__What you are asked to do__. Work out how many lines of the listing below hold the word "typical", and give that number only.

__Extracted material__.
=======
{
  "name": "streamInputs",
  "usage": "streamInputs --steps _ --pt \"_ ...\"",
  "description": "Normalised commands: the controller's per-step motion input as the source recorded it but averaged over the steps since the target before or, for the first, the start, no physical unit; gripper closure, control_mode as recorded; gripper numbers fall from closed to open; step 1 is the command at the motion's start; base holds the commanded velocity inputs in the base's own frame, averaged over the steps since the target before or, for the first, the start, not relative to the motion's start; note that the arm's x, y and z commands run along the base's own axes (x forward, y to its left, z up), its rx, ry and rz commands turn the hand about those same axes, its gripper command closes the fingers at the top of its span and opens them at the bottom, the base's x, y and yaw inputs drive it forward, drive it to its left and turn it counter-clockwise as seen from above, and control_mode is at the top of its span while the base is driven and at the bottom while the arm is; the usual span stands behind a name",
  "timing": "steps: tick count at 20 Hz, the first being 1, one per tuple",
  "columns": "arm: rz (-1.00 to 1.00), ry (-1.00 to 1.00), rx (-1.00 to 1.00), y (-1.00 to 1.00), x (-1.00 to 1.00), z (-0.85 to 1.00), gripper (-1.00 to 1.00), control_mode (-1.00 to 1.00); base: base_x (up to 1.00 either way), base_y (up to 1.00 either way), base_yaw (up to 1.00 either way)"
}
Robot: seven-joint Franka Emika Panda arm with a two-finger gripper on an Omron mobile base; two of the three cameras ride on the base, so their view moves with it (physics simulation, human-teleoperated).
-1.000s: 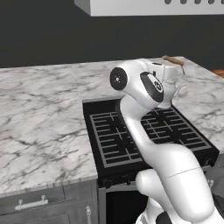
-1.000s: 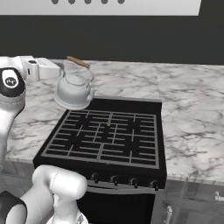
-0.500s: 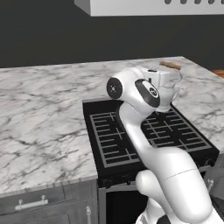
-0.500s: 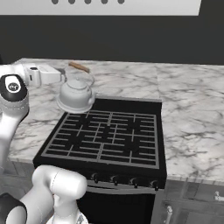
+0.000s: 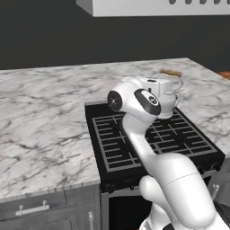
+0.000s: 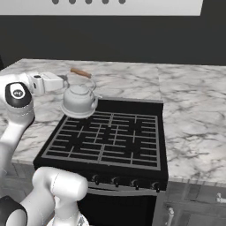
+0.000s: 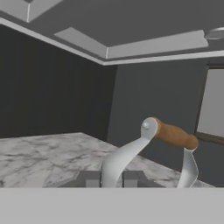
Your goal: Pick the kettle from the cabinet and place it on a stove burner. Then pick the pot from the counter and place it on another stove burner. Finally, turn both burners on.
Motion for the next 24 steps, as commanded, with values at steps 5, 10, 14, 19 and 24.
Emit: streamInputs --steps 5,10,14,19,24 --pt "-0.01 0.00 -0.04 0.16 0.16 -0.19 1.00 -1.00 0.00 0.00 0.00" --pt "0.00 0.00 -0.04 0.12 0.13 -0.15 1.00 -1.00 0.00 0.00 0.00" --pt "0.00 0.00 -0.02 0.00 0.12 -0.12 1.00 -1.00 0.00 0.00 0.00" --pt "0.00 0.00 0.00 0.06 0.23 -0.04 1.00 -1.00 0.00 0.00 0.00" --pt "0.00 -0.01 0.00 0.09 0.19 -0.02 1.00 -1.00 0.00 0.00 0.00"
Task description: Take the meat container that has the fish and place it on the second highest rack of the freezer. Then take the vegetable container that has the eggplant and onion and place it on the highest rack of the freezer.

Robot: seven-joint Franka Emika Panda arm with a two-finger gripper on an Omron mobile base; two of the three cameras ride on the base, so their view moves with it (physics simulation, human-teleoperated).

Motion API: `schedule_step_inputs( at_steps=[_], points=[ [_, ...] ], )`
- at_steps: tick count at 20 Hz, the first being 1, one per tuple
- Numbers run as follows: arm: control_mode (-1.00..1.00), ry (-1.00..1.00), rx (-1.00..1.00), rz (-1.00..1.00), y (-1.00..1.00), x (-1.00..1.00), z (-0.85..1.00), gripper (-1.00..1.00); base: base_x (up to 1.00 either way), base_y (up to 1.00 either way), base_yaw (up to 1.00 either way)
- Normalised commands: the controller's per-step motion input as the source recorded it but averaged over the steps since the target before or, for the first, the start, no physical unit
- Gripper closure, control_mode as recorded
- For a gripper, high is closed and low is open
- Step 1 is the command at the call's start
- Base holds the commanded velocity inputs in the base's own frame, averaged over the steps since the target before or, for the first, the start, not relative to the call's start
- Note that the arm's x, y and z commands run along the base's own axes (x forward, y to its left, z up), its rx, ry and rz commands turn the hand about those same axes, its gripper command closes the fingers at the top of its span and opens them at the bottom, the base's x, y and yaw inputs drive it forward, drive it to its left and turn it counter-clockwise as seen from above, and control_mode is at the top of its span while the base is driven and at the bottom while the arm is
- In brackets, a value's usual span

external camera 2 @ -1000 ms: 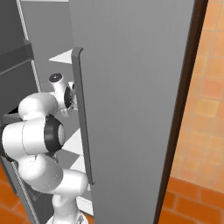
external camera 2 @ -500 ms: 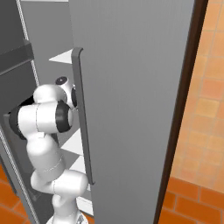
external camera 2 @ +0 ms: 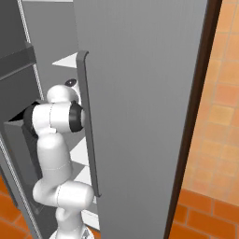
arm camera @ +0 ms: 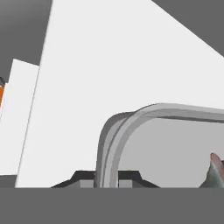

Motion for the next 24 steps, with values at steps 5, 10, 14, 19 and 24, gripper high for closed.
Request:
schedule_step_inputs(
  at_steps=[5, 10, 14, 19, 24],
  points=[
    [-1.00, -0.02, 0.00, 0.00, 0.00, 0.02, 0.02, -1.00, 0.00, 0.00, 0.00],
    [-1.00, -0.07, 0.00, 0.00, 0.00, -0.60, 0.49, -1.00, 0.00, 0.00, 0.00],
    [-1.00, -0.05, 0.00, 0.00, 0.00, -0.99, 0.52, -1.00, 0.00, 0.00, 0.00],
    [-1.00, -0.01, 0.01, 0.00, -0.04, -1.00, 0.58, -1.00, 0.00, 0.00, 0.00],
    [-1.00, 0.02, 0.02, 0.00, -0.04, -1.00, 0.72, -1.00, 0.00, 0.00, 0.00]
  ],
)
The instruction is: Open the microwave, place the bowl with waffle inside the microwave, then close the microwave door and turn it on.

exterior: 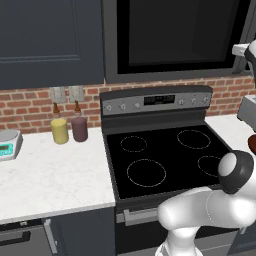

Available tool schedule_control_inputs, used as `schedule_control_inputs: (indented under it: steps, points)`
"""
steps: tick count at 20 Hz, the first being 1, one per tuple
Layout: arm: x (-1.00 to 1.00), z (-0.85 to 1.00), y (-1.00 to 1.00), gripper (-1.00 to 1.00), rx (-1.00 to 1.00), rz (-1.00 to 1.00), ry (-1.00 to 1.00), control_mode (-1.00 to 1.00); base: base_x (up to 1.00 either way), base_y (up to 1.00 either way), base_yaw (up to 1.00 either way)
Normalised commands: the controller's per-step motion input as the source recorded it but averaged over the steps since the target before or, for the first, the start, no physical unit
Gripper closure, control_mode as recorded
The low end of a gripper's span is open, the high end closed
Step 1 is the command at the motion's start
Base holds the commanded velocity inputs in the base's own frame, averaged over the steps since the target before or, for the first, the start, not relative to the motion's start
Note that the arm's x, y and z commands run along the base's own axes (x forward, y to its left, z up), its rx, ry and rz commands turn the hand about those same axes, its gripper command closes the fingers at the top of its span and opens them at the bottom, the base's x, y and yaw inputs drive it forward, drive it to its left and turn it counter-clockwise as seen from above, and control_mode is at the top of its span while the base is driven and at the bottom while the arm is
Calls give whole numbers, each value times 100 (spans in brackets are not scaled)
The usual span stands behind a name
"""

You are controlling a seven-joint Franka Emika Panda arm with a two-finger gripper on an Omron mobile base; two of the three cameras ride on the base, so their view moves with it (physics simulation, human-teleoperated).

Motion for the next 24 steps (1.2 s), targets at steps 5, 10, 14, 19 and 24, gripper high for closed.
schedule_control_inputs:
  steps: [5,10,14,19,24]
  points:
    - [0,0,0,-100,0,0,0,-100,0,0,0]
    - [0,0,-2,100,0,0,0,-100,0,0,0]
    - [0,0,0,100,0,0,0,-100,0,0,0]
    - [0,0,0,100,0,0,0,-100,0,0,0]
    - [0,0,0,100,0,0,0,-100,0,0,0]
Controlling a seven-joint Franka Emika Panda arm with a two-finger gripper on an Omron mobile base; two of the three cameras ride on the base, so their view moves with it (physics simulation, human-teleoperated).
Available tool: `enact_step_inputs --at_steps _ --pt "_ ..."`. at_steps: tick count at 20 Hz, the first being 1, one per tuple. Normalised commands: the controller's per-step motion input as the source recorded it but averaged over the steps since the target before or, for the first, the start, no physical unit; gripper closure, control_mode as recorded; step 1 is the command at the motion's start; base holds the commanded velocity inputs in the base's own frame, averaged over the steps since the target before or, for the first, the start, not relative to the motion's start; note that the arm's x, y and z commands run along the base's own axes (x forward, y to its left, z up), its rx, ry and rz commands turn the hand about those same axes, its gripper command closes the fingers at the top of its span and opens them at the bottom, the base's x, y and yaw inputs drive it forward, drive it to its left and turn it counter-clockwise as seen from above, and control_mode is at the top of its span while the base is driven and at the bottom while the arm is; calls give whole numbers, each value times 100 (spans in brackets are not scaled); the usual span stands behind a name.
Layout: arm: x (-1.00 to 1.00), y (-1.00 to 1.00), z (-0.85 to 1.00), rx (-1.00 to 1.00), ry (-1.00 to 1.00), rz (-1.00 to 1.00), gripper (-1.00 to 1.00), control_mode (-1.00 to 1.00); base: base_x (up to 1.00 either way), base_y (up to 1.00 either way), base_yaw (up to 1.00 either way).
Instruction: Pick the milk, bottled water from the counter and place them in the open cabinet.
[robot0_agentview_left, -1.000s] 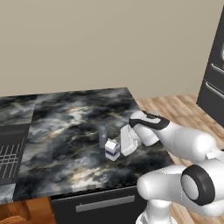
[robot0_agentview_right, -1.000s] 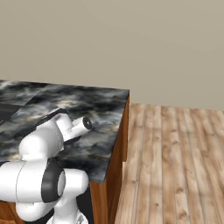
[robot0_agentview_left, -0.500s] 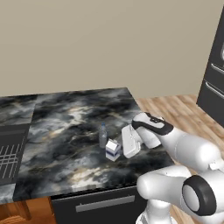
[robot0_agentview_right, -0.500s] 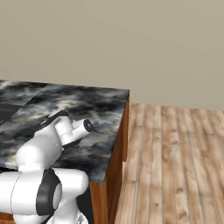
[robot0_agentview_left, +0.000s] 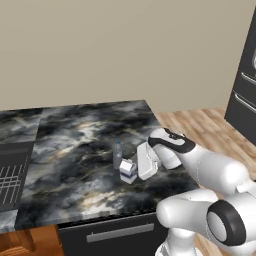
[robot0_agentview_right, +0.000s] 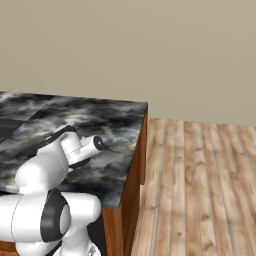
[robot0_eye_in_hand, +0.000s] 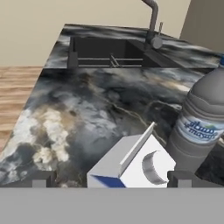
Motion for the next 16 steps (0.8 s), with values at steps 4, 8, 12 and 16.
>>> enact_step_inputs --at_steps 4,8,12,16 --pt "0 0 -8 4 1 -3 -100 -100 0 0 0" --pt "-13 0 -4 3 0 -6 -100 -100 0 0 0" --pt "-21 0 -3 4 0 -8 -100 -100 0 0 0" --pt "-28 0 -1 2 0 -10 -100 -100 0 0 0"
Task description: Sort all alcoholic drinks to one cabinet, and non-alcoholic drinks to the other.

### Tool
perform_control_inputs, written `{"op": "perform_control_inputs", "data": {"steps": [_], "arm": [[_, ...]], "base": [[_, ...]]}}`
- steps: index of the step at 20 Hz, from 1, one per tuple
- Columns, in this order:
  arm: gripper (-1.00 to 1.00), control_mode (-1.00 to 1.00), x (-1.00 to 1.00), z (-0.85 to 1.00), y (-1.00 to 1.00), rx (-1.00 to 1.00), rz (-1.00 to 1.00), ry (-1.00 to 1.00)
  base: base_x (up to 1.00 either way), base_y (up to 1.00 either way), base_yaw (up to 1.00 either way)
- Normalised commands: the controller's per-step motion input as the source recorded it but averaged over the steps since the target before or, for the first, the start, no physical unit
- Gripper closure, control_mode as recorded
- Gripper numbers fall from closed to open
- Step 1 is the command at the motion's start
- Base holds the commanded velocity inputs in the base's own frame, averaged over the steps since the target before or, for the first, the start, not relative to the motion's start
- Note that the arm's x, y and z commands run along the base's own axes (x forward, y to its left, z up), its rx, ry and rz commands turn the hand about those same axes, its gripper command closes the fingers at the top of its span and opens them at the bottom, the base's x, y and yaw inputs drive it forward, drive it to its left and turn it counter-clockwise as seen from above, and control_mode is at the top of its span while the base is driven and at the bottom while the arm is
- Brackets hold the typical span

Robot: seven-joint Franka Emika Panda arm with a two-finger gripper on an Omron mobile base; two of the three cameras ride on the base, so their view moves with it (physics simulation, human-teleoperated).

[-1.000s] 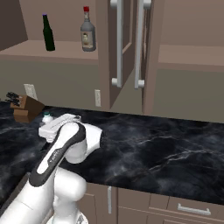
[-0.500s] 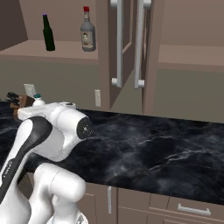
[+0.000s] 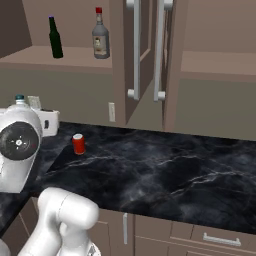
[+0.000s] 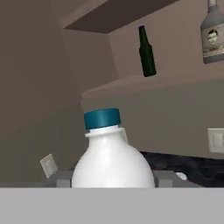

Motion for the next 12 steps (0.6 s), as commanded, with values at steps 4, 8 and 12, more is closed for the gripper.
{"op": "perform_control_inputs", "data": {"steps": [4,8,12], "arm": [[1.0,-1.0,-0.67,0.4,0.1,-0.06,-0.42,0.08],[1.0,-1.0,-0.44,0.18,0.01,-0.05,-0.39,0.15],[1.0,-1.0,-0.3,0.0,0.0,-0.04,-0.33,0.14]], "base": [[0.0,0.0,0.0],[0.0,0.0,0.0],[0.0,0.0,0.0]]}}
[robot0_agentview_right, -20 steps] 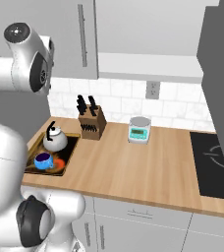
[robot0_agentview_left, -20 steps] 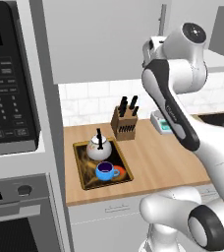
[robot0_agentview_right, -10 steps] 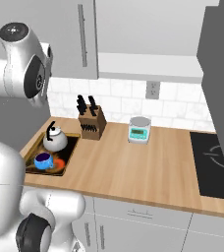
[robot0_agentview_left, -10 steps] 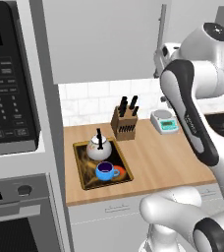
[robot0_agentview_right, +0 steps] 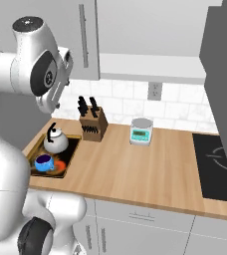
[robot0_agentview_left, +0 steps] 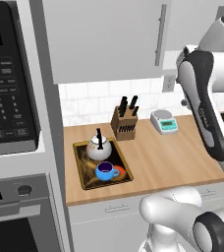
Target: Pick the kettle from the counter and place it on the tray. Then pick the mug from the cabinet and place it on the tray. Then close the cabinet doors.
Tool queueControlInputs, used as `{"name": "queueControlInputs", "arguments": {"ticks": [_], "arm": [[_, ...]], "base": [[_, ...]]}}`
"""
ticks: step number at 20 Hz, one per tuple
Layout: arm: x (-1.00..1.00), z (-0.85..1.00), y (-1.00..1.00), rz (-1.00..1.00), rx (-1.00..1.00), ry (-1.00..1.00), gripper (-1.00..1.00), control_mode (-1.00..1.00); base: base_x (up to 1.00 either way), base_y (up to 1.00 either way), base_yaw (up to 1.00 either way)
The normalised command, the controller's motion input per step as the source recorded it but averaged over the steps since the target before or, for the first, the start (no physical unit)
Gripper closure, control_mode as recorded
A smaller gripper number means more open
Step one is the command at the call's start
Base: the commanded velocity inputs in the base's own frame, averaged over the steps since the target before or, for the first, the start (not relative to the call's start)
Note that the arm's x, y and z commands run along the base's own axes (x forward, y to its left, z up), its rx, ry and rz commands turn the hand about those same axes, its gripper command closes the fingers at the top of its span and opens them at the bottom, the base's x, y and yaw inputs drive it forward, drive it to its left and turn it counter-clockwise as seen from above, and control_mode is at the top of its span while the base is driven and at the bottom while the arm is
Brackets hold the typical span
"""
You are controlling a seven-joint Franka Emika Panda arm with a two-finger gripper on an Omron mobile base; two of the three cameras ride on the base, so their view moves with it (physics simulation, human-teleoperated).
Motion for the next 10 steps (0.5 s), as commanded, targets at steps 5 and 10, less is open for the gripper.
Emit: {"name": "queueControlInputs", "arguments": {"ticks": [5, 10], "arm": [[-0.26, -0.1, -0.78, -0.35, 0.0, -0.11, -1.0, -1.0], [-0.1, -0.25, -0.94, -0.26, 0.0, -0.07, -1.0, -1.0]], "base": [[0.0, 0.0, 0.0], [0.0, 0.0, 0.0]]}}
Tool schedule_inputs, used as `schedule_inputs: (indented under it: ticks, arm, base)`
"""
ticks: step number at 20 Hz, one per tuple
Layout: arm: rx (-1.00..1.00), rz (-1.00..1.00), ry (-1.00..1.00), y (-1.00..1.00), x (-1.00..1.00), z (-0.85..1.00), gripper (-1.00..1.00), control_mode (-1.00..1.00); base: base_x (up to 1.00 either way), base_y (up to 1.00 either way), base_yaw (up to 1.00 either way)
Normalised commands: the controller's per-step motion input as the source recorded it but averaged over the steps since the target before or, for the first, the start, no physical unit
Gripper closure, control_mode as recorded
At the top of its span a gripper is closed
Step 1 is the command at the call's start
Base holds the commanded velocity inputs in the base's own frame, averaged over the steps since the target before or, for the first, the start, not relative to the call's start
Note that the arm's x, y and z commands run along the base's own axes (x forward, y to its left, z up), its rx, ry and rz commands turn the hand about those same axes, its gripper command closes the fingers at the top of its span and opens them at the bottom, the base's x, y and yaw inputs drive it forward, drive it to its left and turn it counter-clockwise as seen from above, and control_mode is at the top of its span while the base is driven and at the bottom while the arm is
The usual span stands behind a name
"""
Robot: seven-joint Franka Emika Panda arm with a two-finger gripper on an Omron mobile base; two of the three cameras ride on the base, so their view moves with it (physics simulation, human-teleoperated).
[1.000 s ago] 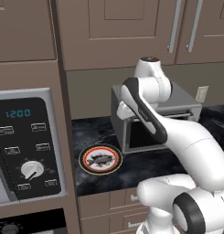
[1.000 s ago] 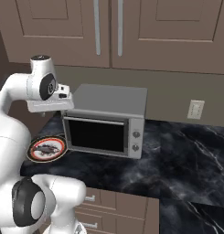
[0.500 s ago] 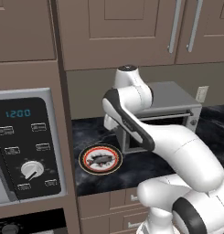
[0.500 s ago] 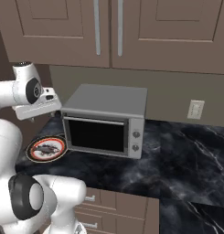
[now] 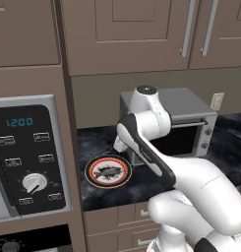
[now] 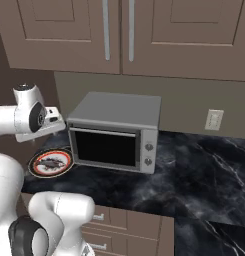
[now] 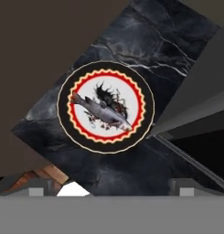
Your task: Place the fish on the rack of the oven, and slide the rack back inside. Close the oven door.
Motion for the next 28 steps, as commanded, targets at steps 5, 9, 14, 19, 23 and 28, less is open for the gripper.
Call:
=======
__Response to the exercise__. 2